◆ Prompt:
Only the lines from the one with "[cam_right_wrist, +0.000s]" to the end of the data, both ends included, should be output, exactly as they stand and without pictures.

--- Information provided ---

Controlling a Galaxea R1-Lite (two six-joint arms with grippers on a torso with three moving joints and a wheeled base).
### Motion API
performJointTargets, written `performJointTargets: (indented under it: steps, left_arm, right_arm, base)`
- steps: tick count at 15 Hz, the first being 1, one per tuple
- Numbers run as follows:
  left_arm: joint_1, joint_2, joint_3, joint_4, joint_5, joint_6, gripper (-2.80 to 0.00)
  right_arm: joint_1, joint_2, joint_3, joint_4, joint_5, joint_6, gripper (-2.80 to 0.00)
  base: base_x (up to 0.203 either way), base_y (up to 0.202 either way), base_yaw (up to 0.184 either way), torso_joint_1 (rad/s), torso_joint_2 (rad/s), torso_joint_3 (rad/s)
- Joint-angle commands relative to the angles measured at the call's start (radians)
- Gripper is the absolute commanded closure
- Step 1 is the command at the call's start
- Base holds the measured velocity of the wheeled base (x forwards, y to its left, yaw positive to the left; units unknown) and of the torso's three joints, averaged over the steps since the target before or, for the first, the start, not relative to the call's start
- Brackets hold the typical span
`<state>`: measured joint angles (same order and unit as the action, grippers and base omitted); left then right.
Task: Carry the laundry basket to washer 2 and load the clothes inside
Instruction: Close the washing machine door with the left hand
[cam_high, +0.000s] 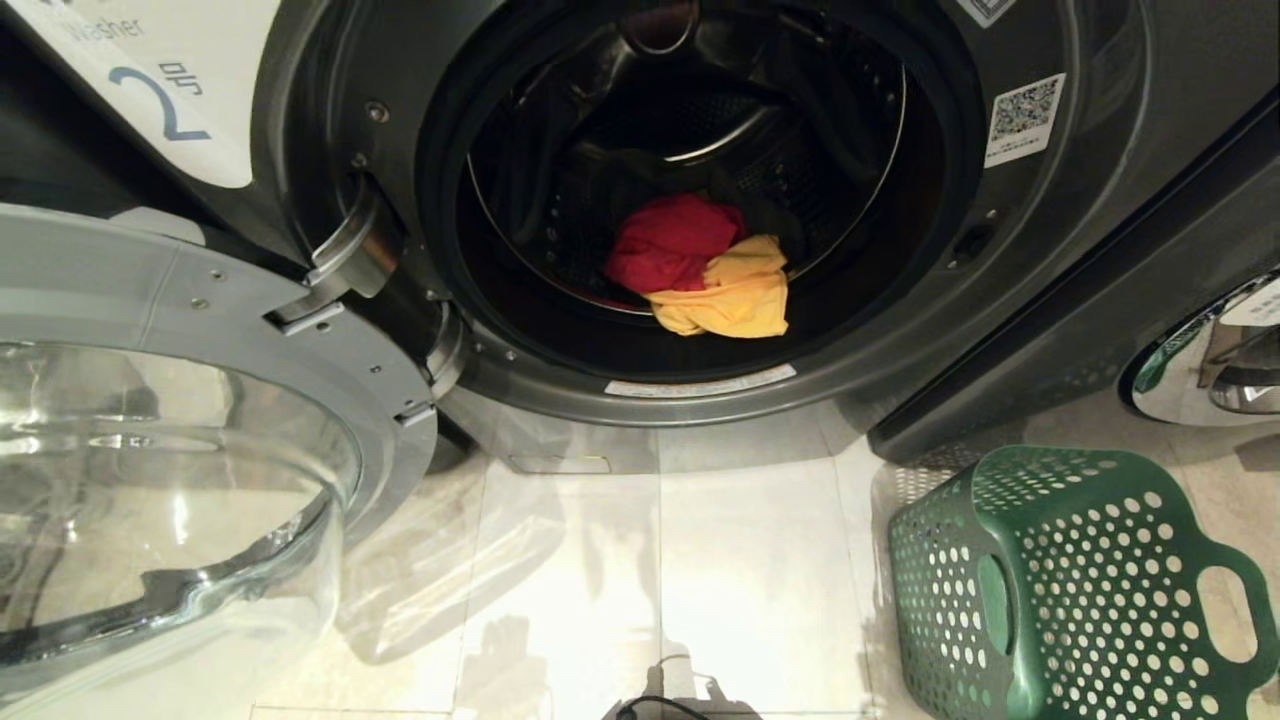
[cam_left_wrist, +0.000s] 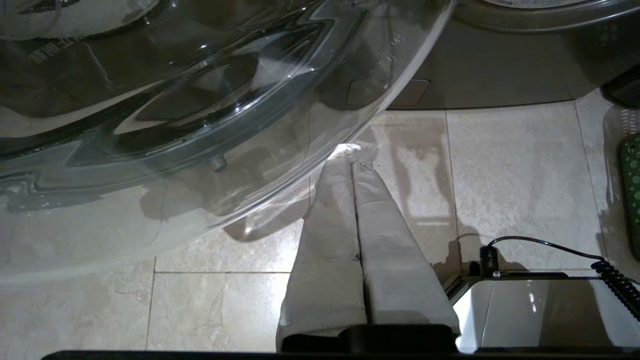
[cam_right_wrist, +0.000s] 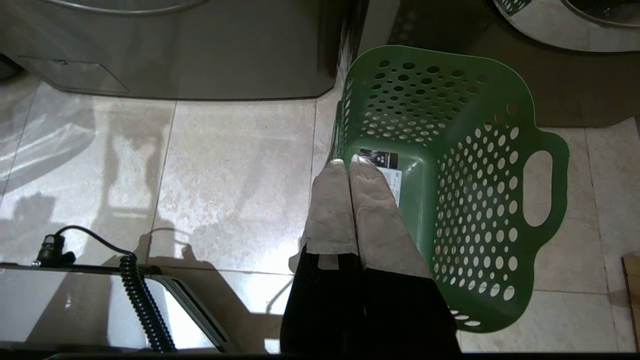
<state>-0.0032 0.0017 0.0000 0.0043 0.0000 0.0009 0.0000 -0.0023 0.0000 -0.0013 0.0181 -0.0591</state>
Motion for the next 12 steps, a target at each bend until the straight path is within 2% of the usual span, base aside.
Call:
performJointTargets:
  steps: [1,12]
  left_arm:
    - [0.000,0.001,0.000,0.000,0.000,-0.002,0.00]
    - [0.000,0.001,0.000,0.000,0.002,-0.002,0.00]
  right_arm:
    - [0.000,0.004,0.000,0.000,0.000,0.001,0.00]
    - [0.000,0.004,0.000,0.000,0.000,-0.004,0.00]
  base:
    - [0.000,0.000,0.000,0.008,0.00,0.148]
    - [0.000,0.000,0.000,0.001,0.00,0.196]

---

◆ Exercise response:
[cam_right_wrist, +0.000s] 
<state>-0.0032 0.0017 0.0000 0.0043 0.0000 0.0009 0.0000 -0.0023 0.0000 -0.0013 0.0181 -0.0591</state>
Motion for the next 12 steps, a target at each bend until the straight path is within 2% of the usual span, base aside.
Call:
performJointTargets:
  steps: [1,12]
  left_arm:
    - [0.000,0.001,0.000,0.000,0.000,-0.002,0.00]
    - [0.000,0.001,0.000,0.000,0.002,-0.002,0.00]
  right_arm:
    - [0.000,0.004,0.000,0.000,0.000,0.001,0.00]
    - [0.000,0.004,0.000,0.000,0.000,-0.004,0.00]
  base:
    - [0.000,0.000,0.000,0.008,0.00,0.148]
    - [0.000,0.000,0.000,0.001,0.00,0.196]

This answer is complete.